──────── Dataset section ────────

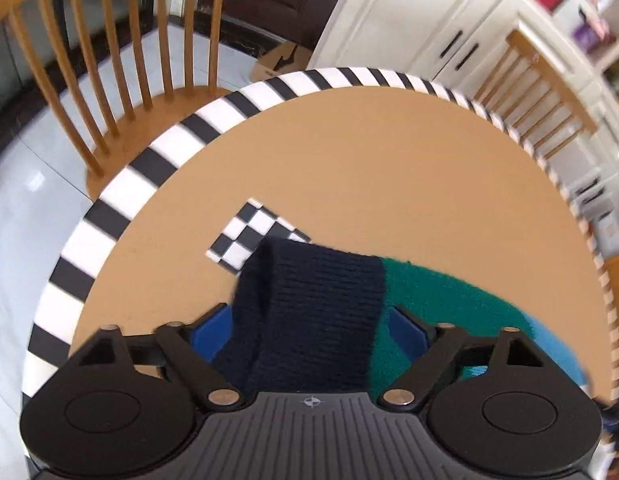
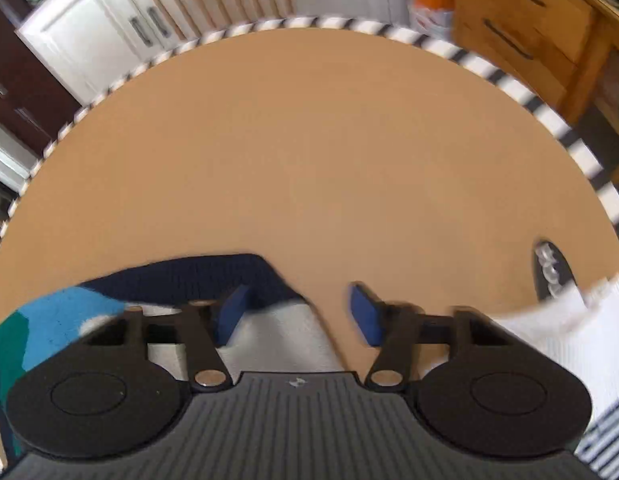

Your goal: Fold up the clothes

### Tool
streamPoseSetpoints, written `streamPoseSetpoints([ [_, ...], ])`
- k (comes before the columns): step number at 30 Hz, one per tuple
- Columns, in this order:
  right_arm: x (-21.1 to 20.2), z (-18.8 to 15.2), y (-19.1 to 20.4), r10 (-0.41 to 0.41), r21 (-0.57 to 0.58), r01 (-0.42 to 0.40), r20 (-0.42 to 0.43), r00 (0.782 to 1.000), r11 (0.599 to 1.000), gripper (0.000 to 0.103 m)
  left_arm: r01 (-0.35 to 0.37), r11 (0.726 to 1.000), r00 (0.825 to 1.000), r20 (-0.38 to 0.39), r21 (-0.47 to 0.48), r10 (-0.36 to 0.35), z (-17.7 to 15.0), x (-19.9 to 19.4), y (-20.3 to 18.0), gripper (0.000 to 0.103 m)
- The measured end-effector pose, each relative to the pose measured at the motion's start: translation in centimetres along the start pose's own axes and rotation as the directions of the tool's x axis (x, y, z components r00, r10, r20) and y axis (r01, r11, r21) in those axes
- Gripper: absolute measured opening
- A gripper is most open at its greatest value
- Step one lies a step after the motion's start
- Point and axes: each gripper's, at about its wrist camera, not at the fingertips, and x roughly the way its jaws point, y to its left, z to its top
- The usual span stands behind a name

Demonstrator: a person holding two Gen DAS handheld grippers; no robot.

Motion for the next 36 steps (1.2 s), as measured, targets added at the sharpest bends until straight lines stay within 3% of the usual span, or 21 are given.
streamPoseSetpoints([
  [1, 0.1, -0.2, 0.5, 0.024, -0.030, -0.024, -0.018, 1.000, 0.999, 0.008, 0.009, 0.998, 1.000, -0.018, 0.059, -0.008, 0.0, 0.3, -0.9, 0.018],
  [2, -0.2, -0.3, 1.1, 0.034, -0.076, -0.035, -0.011, 0.999, 0.997, 0.007, 0.000, 0.996, 1.000, -0.028, 0.084, 0.002, 0.1, 0.5, -1.6, 0.009],
  [6, -3.2, 1.8, 1.5, 0.047, -0.071, -0.038, 0.143, 0.989, 0.997, 0.007, -0.018, 0.998, 0.997, 0.071, 0.060, 0.013, 2.1, 0.3, -2.8, 0.009],
  [9, -6.0, 4.9, 1.5, 0.051, -0.043, -0.040, 0.304, 0.951, 0.998, 0.006, 0.040, 0.999, 0.976, 0.214, 0.029, -0.045, 6.0, -0.1, -4.2, 0.009],
  [11, -6.6, 7.1, 2.2, -0.007, -0.023, 0.017, 0.391, 0.920, 1.000, 0.008, 0.074, 0.995, 0.957, 0.276, 0.071, -0.091, 8.9, 0.1, -5.9, 0.014],
  [12, -6.4, 8.0, 2.6, -0.052, -0.008, 0.061, 0.425, 0.904, 0.998, 0.020, 0.050, 0.994, 0.956, 0.285, 0.099, -0.076, 10.3, 0.5, -6.9, 0.033],
  [13, -5.3, 8.5, 3.0, -0.125, 0.003, 0.136, 0.431, 0.894, 0.991, 0.058, 0.025, 0.992, 0.954, 0.294, 0.126, -0.061, 11.6, 1.0, -7.9, 0.042],
  [14, -4.2, 9.1, 3.1, -0.201, -0.003, 0.222, 0.411, 0.889, 0.975, 0.076, 0.000, 0.988, 0.952, 0.303, 0.153, -0.047, 13.0, 1.4, -8.8, 0.054],
  [15, -3.5, 9.3, 3.1, -0.255, -0.013, 0.284, 0.406, 0.878, 0.959, 0.073, -0.017, 0.985, 0.948, 0.317, 0.173, -0.039, 14.0, 1.5, -9.4, 0.059],
  [16, -3.6, 8.9, 3.1, -0.255, -0.024, 0.293, 0.426, 0.868, 0.956, 0.055, -0.025, 0.982, 0.941, 0.335, 0.185, -0.040, 14.4, 1.2, -9.3, 0.063],
  [18, -5.4, 7.5, 3.3, -0.113, -0.068, 0.160, 0.454, 0.884, 0.985, 0.056, -0.002, 0.977, 0.933, 0.351, 0.214, -0.076, 15.0, 0.5, -8.8, 0.071],
  [20, -6.2, 5.2, 3.3, 0.114, -0.160, -0.056, 0.379, 0.918, 0.986, 0.055, 0.186, 0.948, 0.948, 0.206, 0.257, -0.242, 13.6, 0.3, -7.2, 0.071],
  [22, -5.2, 1.5, 3.9, 0.265, -0.241, -0.209, 0.229, 0.937, 0.948, 0.055, 0.315, 0.907, 0.943, 0.013, 0.280, -0.332, 11.1, 0.9, -5.7, 0.069],
  [24, -3.9, -1.9, 4.6, 0.278, -0.280, -0.229, 0.149, 0.949, 0.932, 0.055, 0.294, 0.901, 0.956, -0.079, 0.319, -0.283, 7.8, 1.5, -4.2, 0.069],
  [27, -1.5, -5.5, 5.1, 0.248, -0.315, -0.213, 0.075, 0.966, 0.925, 0.052, 0.231, 0.912, 0.973, -0.103, 0.339, -0.208, 4.2, 1.5, -1.5, 0.069],
  [31, 0.1, -6.0, 5.1, 0.188, -0.374, -0.141, 0.093, 0.978, 0.917, 0.048, 0.253, 0.915, 0.967, -0.091, 0.314, -0.236, 2.8, 0.3, 1.5, 0.069],
  [32, 0.3, -5.4, 5.2, 0.187, -0.381, -0.140, 0.088, 0.978, 0.914, 0.043, 0.248, 0.911, 0.969, -0.078, 0.330, -0.235, 2.8, 0.1, 1.4, 0.069],
  [33, 0.2, -5.3, 5.5, 0.193, -0.383, -0.150, 0.075, 0.978, 0.912, 0.021, 0.239, 0.906, 0.971, -0.069, 0.349, -0.230, 3.1, -0.2, 1.1, 0.066],
  [34, 0.1, -4.8, 6.1, 0.197, -0.380, -0.161, 0.059, 0.979, 0.911, 0.016, 0.229, 0.898, 0.973, -0.058, 0.377, -0.224, 3.1, -0.2, 0.7, 0.064],
  [35, 0.0, -4.5, 6.5, 0.197, -0.382, -0.165, 0.048, 0.979, 0.909, 0.016, 0.216, 0.881, 0.975, -0.046, 0.420, -0.217, 2.6, -0.1, 0.4, 0.049],
  [36, -0.2, -4.6, 6.5, 0.194, -0.390, -0.161, 0.046, 0.980, 0.906, 0.016, 0.201, 0.861, 0.977, -0.037, 0.468, -0.208, 2.3, -0.2, 0.1, 0.025],
])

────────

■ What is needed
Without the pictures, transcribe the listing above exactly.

■ Finished task
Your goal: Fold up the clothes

### Tool
streamPoseSetpoints, written `streamPoseSetpoints([ [_, ...], ])`
- k (comes before the columns): step number at 30 Hz, one per tuple
- Columns, in this order:
  right_arm: x (-21.1 to 20.2), z (-18.8 to 15.2), y (-19.1 to 20.4), r10 (-0.41 to 0.41), r21 (-0.57 to 0.58), r01 (-0.42 to 0.40), r20 (-0.42 to 0.43), r00 (0.782 to 1.000), r11 (0.599 to 1.000), gripper (0.000 to 0.103 m)
  left_arm: r01 (-0.35 to 0.37), r11 (0.726 to 1.000), r00 (0.825 to 1.000), r20 (-0.38 to 0.39), r21 (-0.47 to 0.48), r10 (-0.36 to 0.35), z (-17.7 to 15.0), x (-19.9 to 19.4), y (-20.3 to 18.0), gripper (0.000 to 0.103 m)
- The measured end-effector pose, each relative to the pose measured at the motion's start: translation in centimetres along the start pose's own axes and rotation as the directions of the tool's x axis (x, y, z components r00, r10, r20) and y axis (r01, r11, r21) in those axes
- Gripper: absolute measured opening
- A gripper is most open at its greatest value
- Step one lies a step after the motion's start
- Point and axes: each gripper's, at about its wrist camera, not at the fingertips, and x roughly the way its jaws point, y to its left, z to its top
- The usual span stands behind a name

Demonstrator: a person holding two Gen DAS handheld grippers; no robot.

Motion for the next 36 steps (1.2 s), as measured, targets added at the sharpest bends until straight lines stay within 3% of the usual span, or 21 are given.
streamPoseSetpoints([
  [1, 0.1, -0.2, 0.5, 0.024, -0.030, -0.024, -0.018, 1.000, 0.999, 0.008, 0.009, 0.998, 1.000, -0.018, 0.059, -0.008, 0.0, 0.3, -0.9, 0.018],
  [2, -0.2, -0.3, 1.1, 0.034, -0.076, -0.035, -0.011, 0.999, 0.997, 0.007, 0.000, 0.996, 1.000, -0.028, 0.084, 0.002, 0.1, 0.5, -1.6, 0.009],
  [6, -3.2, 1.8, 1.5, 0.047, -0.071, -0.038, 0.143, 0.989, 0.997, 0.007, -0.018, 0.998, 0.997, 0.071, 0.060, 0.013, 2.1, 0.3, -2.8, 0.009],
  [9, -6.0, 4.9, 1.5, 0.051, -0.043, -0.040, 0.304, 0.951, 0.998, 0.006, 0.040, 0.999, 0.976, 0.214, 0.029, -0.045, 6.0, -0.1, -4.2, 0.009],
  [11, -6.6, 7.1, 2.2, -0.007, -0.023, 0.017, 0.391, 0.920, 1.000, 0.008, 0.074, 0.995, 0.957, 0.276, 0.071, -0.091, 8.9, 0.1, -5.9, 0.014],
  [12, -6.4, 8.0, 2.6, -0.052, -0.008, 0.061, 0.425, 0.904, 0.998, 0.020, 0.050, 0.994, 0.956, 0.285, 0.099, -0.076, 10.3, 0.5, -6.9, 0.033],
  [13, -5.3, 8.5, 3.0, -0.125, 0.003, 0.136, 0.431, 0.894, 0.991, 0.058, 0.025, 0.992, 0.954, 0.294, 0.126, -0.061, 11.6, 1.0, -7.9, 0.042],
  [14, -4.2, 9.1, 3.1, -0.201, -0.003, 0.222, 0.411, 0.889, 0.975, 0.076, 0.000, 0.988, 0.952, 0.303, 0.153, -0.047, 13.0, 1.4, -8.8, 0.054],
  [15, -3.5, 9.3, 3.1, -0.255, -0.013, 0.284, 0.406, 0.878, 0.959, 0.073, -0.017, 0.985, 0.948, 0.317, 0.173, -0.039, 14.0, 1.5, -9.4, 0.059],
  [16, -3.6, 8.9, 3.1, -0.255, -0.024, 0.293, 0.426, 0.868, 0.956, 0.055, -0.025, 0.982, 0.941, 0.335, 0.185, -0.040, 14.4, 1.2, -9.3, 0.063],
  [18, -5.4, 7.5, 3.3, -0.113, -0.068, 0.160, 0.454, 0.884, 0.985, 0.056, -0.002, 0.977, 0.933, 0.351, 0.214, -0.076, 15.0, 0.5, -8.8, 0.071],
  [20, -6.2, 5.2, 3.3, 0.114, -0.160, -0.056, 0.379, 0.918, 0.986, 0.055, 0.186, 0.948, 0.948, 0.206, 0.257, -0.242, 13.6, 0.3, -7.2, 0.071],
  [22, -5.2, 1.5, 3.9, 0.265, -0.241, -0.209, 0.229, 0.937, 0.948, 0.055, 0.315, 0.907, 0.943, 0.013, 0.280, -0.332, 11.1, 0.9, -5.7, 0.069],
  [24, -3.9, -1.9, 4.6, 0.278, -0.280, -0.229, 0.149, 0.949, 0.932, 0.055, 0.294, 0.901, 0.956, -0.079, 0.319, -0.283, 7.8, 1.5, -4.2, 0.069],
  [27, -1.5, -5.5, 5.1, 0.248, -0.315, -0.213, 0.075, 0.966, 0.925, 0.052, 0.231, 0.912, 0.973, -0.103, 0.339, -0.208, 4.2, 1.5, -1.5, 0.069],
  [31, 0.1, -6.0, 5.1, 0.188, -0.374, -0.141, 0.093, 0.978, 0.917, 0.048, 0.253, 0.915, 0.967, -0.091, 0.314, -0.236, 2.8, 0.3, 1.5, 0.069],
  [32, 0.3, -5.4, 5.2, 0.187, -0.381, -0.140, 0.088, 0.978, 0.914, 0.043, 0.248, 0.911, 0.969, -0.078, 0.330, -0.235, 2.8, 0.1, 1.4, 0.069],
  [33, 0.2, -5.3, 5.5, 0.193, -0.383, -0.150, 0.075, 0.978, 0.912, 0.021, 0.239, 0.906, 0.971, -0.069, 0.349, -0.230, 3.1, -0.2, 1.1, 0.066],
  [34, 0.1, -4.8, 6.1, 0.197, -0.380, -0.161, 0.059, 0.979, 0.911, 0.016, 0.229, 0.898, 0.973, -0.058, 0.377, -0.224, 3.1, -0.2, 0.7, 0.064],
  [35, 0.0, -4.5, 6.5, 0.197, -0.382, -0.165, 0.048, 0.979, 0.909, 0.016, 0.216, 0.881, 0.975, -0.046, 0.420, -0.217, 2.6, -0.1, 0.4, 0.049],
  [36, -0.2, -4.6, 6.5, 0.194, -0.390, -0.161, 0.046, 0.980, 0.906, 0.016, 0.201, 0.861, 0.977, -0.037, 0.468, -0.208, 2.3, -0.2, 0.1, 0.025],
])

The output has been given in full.